"güney fransa'" - Translation from Turkish to Arabic

    • جنوب فرنسا
        
    • جنوبي فرنسا
        
    Cumartesi gecesi adamın biri beni Güney Fransa'ya mı davet ediyor? Open Subtitles رجل يطلب مني الذهاب إلى جنوب فرنسا في ليلة سبت ؟
    Nitekim, çok yakında Güney Fransa'da bir tane açacağız o yüzden lütfen bu konuda bana ya da personelime sorular sormayın. Open Subtitles في واقع الامر، عِنْدَنا صُعُود واحد قريباً جداً في جنوب فرنسا لذا رجاءً تَسْألي ني أَو أيّ مِنْ موظّفيي حول ذلك.

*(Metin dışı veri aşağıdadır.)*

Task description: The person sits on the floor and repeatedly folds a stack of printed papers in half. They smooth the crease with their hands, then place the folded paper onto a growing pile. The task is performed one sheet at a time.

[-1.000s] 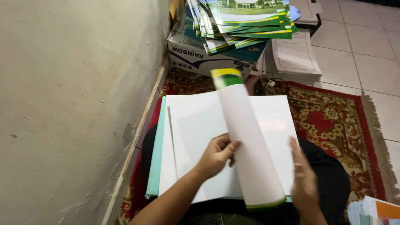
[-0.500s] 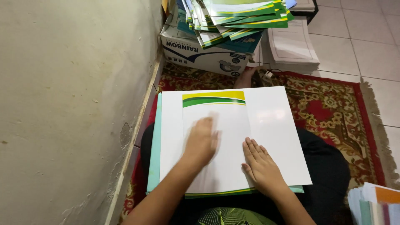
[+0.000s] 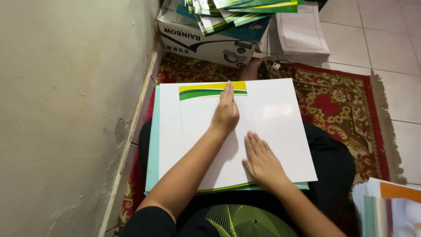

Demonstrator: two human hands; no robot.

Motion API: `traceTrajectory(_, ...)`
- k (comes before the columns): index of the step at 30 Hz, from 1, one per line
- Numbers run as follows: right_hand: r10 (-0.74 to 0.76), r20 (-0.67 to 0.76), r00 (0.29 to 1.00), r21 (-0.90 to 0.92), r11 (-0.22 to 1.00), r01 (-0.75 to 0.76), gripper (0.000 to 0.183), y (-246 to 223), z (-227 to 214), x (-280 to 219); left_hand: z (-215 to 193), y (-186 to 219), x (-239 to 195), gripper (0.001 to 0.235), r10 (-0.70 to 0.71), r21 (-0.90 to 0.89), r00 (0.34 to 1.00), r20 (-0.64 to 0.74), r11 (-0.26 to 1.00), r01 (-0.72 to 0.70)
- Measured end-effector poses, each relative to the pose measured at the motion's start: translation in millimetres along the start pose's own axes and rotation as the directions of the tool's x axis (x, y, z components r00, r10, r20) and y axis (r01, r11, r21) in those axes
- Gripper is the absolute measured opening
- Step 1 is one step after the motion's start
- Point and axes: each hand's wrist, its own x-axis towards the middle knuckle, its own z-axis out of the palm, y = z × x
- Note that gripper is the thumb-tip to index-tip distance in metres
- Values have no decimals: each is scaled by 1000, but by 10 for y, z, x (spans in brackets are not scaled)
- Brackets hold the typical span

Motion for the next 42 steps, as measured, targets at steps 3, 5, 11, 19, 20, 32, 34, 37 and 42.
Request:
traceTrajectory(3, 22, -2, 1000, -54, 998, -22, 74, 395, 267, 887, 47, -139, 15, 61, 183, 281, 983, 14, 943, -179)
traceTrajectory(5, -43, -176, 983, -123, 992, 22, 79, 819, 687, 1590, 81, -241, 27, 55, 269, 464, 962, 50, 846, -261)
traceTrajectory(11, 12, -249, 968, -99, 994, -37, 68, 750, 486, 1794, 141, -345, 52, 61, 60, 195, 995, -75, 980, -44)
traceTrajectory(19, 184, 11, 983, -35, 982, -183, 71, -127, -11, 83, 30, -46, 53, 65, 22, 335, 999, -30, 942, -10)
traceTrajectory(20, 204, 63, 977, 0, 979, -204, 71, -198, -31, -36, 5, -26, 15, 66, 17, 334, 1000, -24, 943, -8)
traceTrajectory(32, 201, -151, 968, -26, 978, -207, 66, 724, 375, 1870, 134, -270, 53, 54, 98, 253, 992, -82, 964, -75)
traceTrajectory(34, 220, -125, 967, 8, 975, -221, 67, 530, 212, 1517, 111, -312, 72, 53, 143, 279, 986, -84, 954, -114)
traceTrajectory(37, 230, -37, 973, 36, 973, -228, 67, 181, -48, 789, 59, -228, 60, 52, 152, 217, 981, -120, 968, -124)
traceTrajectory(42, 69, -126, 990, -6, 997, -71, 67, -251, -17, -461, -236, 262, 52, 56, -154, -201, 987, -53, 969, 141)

    Dünya nüfusunun yarısından fazlası, Güney Fransa'da bu aletin yapımıyla ilgileniyor. Fransa bu deneyi yapmak için güzel bir yer. TED أكثر من نصف سكان العالم يشاركون في بناء هذه الآلة في جنوب فرنسا. التي هي مكان جميل لإجراء التجربة.

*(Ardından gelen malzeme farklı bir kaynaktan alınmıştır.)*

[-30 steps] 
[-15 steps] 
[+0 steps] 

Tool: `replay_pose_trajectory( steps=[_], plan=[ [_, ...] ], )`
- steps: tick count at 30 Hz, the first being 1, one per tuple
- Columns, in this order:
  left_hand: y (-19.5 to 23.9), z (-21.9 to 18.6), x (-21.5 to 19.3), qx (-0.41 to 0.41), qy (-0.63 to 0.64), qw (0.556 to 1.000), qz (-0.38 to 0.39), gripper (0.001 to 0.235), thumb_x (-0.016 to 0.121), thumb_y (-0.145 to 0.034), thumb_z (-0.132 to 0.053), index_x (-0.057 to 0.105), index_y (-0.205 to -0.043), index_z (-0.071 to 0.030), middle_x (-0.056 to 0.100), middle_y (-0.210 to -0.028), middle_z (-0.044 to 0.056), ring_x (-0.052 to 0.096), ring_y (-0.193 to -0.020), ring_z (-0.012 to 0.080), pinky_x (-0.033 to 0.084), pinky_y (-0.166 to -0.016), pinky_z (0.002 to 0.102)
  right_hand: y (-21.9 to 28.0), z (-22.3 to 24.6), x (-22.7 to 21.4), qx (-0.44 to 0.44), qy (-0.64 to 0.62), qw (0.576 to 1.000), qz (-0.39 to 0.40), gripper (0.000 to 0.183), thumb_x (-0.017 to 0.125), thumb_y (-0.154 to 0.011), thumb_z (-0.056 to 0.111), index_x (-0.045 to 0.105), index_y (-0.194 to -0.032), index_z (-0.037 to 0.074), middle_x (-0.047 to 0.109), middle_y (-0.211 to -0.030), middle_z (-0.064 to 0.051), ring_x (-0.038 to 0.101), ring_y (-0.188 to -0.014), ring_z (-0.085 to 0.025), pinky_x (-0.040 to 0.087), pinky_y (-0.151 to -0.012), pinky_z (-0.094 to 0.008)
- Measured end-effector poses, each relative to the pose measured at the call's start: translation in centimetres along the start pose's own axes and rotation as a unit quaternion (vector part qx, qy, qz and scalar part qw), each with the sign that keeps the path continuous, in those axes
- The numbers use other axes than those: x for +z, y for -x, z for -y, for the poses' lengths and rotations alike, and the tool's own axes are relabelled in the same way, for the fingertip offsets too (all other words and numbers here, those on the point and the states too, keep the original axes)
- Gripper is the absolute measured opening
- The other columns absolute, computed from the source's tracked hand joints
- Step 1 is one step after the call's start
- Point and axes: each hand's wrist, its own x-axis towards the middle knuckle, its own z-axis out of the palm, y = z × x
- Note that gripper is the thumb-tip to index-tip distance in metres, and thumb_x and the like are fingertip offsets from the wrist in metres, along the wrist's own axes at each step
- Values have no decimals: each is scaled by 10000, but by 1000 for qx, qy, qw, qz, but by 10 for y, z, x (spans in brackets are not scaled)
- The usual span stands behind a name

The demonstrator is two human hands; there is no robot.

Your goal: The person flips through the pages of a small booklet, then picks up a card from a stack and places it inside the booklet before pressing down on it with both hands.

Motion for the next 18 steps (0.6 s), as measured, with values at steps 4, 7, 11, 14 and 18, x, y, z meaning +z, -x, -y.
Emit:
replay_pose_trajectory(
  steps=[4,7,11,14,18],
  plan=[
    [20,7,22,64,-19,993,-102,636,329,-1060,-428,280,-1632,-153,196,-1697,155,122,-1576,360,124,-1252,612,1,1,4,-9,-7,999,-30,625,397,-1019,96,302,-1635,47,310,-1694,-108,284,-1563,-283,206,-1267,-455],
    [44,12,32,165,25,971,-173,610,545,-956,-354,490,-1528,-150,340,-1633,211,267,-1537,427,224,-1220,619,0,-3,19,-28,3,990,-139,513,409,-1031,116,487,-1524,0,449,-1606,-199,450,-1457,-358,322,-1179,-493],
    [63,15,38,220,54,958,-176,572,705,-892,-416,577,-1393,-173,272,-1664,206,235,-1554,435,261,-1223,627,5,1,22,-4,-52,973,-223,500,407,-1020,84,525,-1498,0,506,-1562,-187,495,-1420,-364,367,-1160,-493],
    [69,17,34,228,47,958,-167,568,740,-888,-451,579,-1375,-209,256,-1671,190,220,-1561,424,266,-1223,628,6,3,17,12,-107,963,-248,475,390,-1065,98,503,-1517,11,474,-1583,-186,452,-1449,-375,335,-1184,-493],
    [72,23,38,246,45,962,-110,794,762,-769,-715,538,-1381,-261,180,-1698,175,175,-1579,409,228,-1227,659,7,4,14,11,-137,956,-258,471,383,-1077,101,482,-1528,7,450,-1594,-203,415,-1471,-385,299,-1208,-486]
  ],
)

    Birbirinizi sevdiniz ve koca bir kilisede evlendiniz ve Güney Fransa'ya balayına gittiniz. Open Subtitles أحببتم بعضكم و تزوجتم فى كنيسة كبيرة و قضيتم شهر العسل فى جنوب فرنسا
    Bu Güney Fransa'dan yarım bir iskelet. Open Subtitles إنه هيكل عظمي جزئي من جنوبي فرنسا
    Güney Fransa'da sizinle tanışma onurunu yaşamıştım diyorum. Open Subtitles أقول، كان لي الشرف اجتماعكم في جنوب فرنسا. لا تتذكر؟
    Güney Fransa"ya, ahbap. Lüks otel. Bayılacaksın. Open Subtitles الى جنوب فرنسا يا صديقي الى الفندق ، ان ستحبه
    O parayla yarın emekliye ayrılıp, Güney Fransa'da yaşayabilirim. Open Subtitles يمكنني التقاعد في الغد و الذهاب للعيش في جنوب فرنسا
    Flörtlerinin büyük bir kısmında, Güney Fransa'da yaşadı. Open Subtitles طوال علاقتهم، كان يعيش والدك في جنوب فرنسا.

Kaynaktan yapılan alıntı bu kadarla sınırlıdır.